## Brief:
Take the lines below between the one holding "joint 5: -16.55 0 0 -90" and the one holding "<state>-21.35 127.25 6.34", inclusive, and copy them exactly. Add nothing.
START Provided material
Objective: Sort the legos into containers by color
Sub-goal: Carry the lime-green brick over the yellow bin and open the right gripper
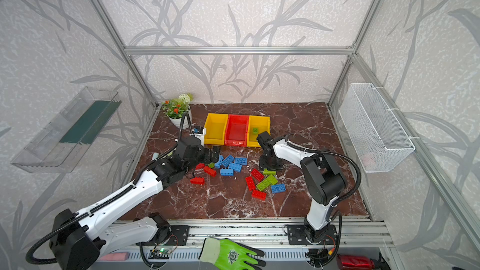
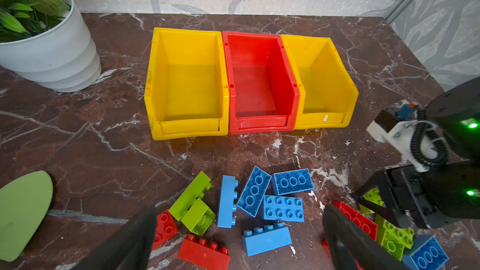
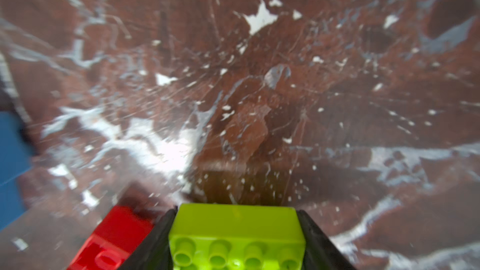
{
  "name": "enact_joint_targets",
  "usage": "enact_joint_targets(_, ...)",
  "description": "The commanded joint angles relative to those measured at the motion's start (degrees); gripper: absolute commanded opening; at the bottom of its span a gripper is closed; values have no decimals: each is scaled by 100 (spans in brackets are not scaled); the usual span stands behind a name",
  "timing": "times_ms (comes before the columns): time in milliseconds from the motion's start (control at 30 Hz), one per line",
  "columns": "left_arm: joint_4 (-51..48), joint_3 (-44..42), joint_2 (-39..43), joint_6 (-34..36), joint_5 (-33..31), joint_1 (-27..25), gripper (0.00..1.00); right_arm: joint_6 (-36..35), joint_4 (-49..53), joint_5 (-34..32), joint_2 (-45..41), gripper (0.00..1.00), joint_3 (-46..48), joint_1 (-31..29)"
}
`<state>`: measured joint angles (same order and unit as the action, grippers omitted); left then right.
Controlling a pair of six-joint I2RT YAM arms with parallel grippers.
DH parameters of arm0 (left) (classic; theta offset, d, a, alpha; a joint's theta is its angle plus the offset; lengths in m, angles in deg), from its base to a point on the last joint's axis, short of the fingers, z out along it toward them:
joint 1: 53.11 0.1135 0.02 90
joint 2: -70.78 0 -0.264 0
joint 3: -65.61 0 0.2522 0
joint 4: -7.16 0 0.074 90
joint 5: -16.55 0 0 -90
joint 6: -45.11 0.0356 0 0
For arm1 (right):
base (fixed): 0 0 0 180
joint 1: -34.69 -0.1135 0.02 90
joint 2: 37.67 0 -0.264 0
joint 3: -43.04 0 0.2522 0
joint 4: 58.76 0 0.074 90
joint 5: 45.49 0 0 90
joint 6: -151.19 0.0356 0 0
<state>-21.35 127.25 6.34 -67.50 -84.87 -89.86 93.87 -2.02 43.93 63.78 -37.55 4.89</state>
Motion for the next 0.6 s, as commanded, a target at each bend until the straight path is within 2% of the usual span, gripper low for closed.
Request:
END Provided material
## Task solution:
joint 5: -16.55 0 0 -90
joint 6: -45.11 0.0356 0 0
For arm1 (right):
base (fixed): 0 0 0 180
joint 1: -34.69 -0.1135 0.02 90
joint 2: 37.67 0 -0.264 0
joint 3: -43.04 0 0.2522 0
joint 4: 58.76 0 0.074 90
joint 5: 45.49 0 0 90
joint 6: -151.19 0.0356 0 0
<state>-21.35 127.25 6.34 -67.50 -84.87 -89.86 93.87 -2.02 43.93 63.78 -37.55 4.89</state>

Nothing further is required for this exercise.